4.3. Exercise and stretching

You should start slowly and gradually increase the frequency and duration of the exercise. Do not overdo it. It is important to strike a balance between exercise and not exercising. Usually, stay at each stage for a week before increasing exercise activity. If you experience moderate to strong pain that lasts for an hour after the exercise, you have done too much. Decrease the exercise and increase it again in the future but at a slower pace. You should always exercise to your own ability. Do not be persuaded by family or friends to exercise more than you are able to. This will only make symptoms worse.

Gentle forms of exercise may include walking, swimming, cycling, or aquaerobics. During the acute phases when pain and fatigue are at their worst, gentle stretching can be helpful. Tai chi is a form of exercise based on the eastern philosophy of the movement of the body and has been found to provide pain relief and fatigue for some fibromyalgia sufferers. Yoga is a gentle form of exercise that consists of specific postures, which help mobility, flexibility, and strength. It may also bring about a sense of feeling relaxed while improving pain and mental function in some fibromyalgia sufferers. Tai chi and yoga are often available at community colleges or adult education centers. They are taught in almost every large city in the country and neither has an age limit. If you can, begin with a beginner’s class. Approach the instructor after class and talk about fibromyalgia. Instructors are often willing to modify their teaching methods in order to help individual students.

Exercise can improve fitness, reduce pain, and improve the quality of sleep. It may also increase pain tolerance and mental function. Thus, many people with fibromyalgia try to maintain a regular program of gentle exercise.

4.4. Stress management techniques

Stress does not cause fibromyalgia. Pain and fatigue are part of the disease process and ongoing. When pain and fatigue are relentless, it is difficult to deal with the daily stress of life. The added stress makes symptoms worse and creates a vicious cycle. It is important for people with fibromyalgia to avoid or limit added stress whenever possible. Although not all stress is avoidable, it is possible to change reactions to stress. The biggest obstacle for all people is changing their personal understanding of stress. Understanding stress is an important aspect of stress management. Cognitive therapy and/or insight therapy can be helpful with this. Learning skills such as time management and relaxation techniques have the potential to change harmful stress behaviors. Techniques such as psychotherapy, massage, self-hypnosis tapes, and deep breathing exercises can also be beneficial in reducing stress. When stress is reduced, symptoms are known to improve.
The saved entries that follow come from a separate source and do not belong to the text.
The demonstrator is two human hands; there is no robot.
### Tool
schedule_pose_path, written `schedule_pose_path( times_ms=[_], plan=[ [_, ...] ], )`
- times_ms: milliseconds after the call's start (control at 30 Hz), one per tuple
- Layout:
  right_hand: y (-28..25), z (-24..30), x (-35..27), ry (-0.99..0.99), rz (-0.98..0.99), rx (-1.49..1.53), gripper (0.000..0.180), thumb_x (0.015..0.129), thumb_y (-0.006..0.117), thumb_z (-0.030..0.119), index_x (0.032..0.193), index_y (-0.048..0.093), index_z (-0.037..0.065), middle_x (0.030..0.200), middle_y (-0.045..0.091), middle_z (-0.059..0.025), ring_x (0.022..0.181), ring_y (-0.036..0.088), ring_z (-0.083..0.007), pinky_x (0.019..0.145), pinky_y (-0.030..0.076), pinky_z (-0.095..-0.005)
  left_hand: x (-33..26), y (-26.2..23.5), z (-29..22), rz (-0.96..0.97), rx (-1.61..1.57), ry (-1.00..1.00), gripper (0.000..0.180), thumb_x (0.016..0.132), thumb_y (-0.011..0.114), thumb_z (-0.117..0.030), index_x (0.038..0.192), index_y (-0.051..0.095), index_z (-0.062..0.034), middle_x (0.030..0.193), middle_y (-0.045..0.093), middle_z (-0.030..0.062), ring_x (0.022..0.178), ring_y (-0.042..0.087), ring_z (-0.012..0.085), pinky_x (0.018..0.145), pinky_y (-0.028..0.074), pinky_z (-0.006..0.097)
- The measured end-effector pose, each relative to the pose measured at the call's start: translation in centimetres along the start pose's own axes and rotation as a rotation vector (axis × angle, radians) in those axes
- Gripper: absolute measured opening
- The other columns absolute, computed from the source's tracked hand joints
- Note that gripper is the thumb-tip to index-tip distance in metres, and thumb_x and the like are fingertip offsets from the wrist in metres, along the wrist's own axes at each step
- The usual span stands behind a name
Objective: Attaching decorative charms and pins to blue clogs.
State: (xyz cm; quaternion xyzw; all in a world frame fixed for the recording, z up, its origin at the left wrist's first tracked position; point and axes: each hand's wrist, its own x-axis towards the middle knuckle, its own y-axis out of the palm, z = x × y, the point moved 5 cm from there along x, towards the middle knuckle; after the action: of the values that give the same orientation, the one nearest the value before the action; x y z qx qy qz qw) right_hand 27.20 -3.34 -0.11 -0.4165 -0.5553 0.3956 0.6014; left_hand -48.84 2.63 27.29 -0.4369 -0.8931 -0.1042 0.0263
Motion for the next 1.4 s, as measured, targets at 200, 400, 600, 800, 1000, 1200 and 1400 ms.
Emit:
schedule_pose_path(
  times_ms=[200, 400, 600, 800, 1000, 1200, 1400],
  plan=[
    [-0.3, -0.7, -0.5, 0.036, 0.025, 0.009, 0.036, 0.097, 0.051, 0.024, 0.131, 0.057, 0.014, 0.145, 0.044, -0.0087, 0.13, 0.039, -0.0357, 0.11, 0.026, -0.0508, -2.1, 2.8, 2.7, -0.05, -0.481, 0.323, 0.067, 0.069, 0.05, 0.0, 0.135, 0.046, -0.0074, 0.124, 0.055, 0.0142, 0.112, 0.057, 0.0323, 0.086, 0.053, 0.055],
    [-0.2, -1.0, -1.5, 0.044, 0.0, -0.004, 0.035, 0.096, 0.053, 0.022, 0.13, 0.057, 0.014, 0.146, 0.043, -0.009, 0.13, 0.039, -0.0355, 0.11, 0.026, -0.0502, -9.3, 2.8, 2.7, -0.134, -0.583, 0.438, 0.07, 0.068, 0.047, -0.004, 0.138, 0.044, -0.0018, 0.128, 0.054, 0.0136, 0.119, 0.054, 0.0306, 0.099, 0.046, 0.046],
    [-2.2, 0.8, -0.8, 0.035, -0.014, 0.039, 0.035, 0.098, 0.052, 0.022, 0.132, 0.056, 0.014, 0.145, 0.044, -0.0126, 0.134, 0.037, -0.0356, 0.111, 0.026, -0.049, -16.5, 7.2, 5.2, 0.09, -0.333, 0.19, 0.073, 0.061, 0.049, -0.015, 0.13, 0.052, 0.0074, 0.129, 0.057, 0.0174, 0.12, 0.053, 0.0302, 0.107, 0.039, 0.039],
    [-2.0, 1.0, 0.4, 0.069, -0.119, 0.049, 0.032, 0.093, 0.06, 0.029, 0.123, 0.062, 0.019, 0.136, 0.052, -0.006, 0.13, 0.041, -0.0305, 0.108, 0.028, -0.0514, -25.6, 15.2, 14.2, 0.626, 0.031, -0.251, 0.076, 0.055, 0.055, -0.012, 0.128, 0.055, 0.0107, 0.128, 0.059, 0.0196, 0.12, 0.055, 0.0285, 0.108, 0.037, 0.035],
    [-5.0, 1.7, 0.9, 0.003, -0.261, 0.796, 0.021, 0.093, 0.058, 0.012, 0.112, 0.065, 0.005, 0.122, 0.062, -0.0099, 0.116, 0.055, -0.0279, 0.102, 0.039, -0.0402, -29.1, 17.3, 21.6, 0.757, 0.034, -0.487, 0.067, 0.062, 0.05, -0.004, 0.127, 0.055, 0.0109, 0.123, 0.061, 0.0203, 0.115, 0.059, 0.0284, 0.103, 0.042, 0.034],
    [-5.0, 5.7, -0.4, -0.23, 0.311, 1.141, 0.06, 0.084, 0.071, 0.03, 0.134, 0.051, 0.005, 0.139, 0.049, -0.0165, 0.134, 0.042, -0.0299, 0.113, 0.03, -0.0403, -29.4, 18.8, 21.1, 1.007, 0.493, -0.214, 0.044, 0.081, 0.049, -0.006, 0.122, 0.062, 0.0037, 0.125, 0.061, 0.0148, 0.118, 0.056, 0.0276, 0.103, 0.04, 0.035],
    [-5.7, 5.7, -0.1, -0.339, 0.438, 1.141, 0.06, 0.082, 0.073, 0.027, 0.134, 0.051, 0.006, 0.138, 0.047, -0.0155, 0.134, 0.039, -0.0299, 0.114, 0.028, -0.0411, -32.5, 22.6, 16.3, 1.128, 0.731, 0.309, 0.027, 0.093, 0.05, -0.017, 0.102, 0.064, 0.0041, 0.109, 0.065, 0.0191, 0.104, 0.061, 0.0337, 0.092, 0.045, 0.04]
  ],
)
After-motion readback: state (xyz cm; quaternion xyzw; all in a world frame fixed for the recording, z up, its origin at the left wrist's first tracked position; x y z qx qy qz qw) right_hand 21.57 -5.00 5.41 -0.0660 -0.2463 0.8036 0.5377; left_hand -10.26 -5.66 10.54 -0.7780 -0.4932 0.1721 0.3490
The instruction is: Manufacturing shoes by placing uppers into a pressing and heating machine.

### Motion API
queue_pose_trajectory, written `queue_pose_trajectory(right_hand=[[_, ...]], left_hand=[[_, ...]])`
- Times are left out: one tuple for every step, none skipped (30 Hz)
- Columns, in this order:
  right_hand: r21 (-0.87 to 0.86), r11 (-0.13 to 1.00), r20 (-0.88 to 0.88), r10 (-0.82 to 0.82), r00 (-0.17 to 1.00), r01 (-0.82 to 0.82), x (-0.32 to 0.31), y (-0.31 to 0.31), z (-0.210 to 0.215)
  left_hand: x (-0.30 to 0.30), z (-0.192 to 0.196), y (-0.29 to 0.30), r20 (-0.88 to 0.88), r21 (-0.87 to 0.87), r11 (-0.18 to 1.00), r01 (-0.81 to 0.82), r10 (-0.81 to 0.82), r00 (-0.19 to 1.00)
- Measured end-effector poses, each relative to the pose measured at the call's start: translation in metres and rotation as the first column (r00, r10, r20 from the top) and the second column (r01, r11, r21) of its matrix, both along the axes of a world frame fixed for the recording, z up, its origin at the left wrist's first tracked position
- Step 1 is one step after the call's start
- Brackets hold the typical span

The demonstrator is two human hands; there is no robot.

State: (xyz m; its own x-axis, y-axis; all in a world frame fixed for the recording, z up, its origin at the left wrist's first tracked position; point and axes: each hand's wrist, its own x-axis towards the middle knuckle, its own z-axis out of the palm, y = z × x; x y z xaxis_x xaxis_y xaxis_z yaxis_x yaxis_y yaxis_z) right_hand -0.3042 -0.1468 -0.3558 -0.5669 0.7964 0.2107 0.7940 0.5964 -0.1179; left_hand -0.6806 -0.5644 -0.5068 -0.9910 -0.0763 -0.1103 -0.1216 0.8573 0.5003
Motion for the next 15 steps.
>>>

4.5. Complementary and alternative therapies

Some common forms of mind and body techniques include: - Deep breathing exercises. - Progressive muscle relaxation. - Meditation. - Yoga. - Prayer. - Use of imagery.

Relaxation techniques. Many people with fibromyalgia turn to mind and body techniques for relaxation and stress reduction. These techniques help them cope with the pain and other symptoms.

Some people with fibromyalgia also consider turning to complementary and alternative therapies to help relieve their symptoms. When the treatments are used in combination with your traditional medicine treatment plan, it's called complementary medicine. The techniques are deemed alternative when they are used instead of traditional medicine. Researchers are studying how safe and effective some of these therapies are so they can better understand if they can help people with fibromyalgia.